▶ [EXERCISE INSTRUCTIONS]: Print the records exactly as they are written.

▶ [RECORDED INFORMATION]:
---

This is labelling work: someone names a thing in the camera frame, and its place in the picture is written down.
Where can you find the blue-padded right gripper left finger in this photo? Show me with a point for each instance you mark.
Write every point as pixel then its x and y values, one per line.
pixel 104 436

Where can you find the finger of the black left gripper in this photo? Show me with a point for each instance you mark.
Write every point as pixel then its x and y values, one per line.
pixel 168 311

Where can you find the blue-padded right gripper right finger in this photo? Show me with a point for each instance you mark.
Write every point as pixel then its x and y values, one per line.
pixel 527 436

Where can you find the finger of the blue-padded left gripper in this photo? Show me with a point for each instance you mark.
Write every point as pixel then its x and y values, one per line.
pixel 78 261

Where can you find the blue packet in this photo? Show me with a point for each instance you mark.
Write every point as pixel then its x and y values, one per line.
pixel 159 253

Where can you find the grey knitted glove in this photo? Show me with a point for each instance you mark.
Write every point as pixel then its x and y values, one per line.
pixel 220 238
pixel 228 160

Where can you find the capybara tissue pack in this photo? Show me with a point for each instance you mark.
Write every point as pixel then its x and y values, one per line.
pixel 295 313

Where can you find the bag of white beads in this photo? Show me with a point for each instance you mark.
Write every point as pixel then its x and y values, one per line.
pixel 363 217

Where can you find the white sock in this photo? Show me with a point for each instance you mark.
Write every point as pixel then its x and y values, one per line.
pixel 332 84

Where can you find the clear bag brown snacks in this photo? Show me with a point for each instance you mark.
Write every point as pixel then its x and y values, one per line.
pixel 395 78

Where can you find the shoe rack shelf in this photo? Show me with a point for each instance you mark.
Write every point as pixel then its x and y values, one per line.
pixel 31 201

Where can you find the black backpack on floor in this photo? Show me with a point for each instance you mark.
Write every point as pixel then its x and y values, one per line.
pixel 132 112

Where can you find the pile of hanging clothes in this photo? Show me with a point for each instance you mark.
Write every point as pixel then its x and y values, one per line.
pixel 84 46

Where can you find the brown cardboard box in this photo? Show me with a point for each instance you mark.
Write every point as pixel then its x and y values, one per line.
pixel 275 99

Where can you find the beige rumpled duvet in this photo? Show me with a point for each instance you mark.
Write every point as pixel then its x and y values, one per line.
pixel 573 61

---

▶ [WRITTEN ANSWER]:
This is labelling work: someone names a thing in the camera frame, and its place in the picture is written down.
Where can you find the blue-padded right gripper left finger in this photo? Show me with a point for each instance you mark.
Write every point as pixel then its x and y values, one per line.
pixel 104 436

Where can you find the finger of the black left gripper in this photo? Show me with a point for each instance you mark.
Write every point as pixel then its x and y values, one per line.
pixel 168 311

Where can you find the blue-padded right gripper right finger in this photo? Show me with a point for each instance you mark.
Write every point as pixel then its x and y values, one per line.
pixel 527 436

Where can you find the finger of the blue-padded left gripper in this photo? Show me with a point for each instance you mark.
Write every point as pixel then its x and y values, one per line.
pixel 78 261

Where can you find the blue packet in this photo? Show me with a point for each instance you mark.
Write every point as pixel then its x and y values, one per line.
pixel 159 253

Where can you find the grey knitted glove in this photo? Show me with a point for each instance you mark.
Write every point as pixel then its x and y values, one per line.
pixel 220 238
pixel 228 160

Where can you find the capybara tissue pack in this photo? Show me with a point for each instance you mark.
Write every point as pixel then its x and y values, one per line.
pixel 295 313

Where can you find the bag of white beads in this photo? Show me with a point for each instance you mark.
Write every point as pixel then its x and y values, one per line.
pixel 363 217

Where can you find the white sock in this photo? Show me with a point for each instance you mark.
Write every point as pixel then its x and y values, one per line.
pixel 332 84

Where can you find the clear bag brown snacks in this photo? Show me with a point for each instance you mark.
Write every point as pixel then its x and y values, one per line.
pixel 395 78

Where can you find the shoe rack shelf in this photo? Show me with a point for each instance you mark.
Write every point as pixel then its x and y values, one per line.
pixel 31 201

Where can you find the black backpack on floor in this photo? Show me with a point for each instance you mark.
Write every point as pixel then its x and y values, one per line.
pixel 132 112

Where can you find the pile of hanging clothes in this photo? Show me with a point for each instance you mark.
Write every point as pixel then its x and y values, one per line.
pixel 84 46

Where can you find the brown cardboard box in this photo? Show me with a point for each instance you mark.
Write every point as pixel then its x and y values, one per line.
pixel 275 99

Where can you find the beige rumpled duvet in this photo? Show me with a point for each instance you mark.
Write every point as pixel then its x and y values, one per line.
pixel 573 61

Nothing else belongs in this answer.